The appeal by Mrs Doegar was dismissed. The Appeal Tribunal found in favour of the First Respondent, the receiver of the Company whom Mrs Doegar was seeking to make personally liable for having adopted a contract of employment which she had claimed to have with the Respondent Company.
On 7 July Mr Doegar, who has represented his wife throughout these appeals, made an application by letter for leave to appeal to the Court of Appeal against the Order of 19 May. The application for leave was refused. On 1 August Mr Doegar submitted, on his wife's behalf, an application for a review of the Orders made by the Appeal Tribunal on the ground that they were wrongly made as a result of errors on the part of the Tribunal or its staff and also on the ground that the interests of justice required such a review.

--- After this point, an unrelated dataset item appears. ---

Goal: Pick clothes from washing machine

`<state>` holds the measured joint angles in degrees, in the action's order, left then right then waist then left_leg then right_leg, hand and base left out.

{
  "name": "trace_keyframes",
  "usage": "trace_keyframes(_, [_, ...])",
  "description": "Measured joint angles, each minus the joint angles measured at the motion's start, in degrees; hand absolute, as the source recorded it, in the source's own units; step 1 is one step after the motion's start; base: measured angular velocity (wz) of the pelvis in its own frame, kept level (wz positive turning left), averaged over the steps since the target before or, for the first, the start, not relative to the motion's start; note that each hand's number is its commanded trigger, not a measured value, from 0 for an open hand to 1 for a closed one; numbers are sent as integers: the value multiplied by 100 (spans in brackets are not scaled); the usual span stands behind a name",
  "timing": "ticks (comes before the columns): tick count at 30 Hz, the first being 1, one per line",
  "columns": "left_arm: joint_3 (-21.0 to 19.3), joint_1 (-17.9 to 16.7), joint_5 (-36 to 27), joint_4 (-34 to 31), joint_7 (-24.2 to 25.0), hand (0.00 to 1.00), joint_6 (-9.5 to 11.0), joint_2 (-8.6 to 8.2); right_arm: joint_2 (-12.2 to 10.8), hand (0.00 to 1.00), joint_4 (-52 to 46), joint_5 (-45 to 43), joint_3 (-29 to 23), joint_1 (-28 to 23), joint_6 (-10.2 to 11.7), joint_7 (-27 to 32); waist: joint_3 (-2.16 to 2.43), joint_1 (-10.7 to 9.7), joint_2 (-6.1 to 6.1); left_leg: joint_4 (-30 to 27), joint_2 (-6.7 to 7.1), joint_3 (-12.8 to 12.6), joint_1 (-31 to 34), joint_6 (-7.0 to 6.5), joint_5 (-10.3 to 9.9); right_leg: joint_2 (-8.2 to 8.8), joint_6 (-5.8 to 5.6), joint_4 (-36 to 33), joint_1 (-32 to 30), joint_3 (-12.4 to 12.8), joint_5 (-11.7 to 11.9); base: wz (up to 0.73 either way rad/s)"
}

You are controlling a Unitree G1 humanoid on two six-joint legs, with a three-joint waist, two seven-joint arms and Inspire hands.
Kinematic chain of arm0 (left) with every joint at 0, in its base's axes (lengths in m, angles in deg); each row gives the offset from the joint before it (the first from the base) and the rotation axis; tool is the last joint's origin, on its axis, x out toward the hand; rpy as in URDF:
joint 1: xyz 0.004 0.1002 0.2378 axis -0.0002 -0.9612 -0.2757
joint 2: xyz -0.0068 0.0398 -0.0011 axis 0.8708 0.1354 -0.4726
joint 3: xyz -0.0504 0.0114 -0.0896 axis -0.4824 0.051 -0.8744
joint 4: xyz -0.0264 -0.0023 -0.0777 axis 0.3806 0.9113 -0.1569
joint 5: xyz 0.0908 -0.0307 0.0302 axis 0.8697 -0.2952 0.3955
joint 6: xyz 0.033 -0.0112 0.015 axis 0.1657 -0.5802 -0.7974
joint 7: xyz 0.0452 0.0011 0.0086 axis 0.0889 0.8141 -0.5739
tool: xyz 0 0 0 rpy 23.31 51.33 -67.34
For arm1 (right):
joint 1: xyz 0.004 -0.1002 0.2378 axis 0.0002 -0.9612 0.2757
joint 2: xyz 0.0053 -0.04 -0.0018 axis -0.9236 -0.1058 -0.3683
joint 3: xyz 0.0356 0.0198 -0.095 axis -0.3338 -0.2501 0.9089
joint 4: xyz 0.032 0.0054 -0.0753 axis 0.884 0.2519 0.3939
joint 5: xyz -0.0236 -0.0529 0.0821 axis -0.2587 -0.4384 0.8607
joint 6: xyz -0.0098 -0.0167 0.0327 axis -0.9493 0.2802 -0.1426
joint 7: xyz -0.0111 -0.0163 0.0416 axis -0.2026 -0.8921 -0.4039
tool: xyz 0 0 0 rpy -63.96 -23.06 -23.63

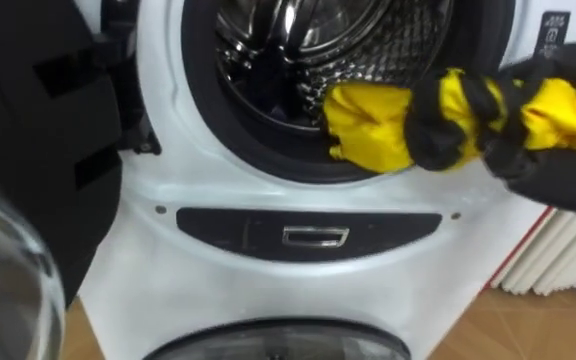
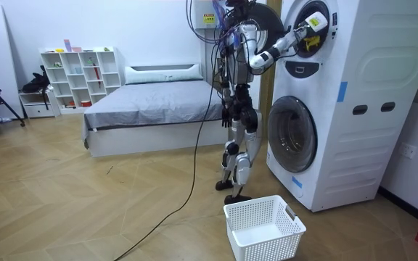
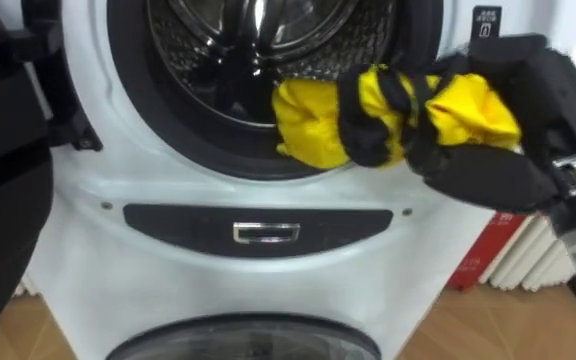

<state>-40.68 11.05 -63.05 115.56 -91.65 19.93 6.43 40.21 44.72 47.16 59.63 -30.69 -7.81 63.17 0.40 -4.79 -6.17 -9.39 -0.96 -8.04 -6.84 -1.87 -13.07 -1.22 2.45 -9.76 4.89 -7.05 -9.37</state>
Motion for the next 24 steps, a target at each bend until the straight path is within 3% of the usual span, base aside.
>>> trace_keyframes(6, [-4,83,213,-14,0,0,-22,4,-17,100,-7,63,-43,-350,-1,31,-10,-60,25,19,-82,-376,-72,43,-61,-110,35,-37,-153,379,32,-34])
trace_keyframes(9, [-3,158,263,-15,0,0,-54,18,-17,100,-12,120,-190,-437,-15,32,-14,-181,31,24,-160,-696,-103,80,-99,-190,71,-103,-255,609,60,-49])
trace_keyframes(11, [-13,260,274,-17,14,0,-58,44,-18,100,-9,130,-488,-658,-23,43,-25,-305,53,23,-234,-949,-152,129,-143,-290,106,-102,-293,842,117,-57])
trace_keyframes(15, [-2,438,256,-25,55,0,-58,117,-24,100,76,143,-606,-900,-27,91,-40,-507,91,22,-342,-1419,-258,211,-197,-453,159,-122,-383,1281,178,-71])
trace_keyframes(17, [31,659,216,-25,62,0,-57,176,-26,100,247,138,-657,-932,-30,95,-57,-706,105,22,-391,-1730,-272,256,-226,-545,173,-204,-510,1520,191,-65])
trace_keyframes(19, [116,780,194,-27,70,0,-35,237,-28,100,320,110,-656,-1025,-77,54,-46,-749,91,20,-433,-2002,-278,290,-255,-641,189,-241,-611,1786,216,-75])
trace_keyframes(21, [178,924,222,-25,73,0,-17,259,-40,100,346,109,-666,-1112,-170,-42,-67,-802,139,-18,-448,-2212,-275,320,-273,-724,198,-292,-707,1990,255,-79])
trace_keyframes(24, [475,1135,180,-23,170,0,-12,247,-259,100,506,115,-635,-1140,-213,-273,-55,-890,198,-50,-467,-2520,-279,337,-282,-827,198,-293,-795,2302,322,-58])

The language of that letter reflects Rule 33 of the Employment Appeal Tribunal Rules 1993 which gives the Appeal Tribunal power, either of its own motion or on application, to review any order made by it and on such review to revoke or vary that order on one of three grounds. The first ground is that the order was wrongly made as the result of an error on the part of the Tribunal or its staff. The second is that a party did not receive proper notice of the proceedings leading to the order and the third is that the interests of justice require such review. The first and third ground are relied on by Mr Doegar.
The decision to grant or refuse a review is a matter of discretion for the Tribunal. Two decisions of the Tribunal make it clear that that is not an unlimited discretion. The first case cited by Mr Gunstone, who appeared for the First Respondent, is Stannard & Co (1969) Ltd v Wilson [1983] ICR 86 where Browne-Wilkinson J said at page 87G-H:
"We wish to make it absolutely clear that the cases in which an application to review our decision is appropriate must be very few indeed; the only reason that this review has been entertained is because it goes to jurisdiction. In a case where it is said that our decision is wrong as a matte of law, the right place to put right that error is the Court of Appeal. It is not a correct practice to come back to this tribunal to review its decision."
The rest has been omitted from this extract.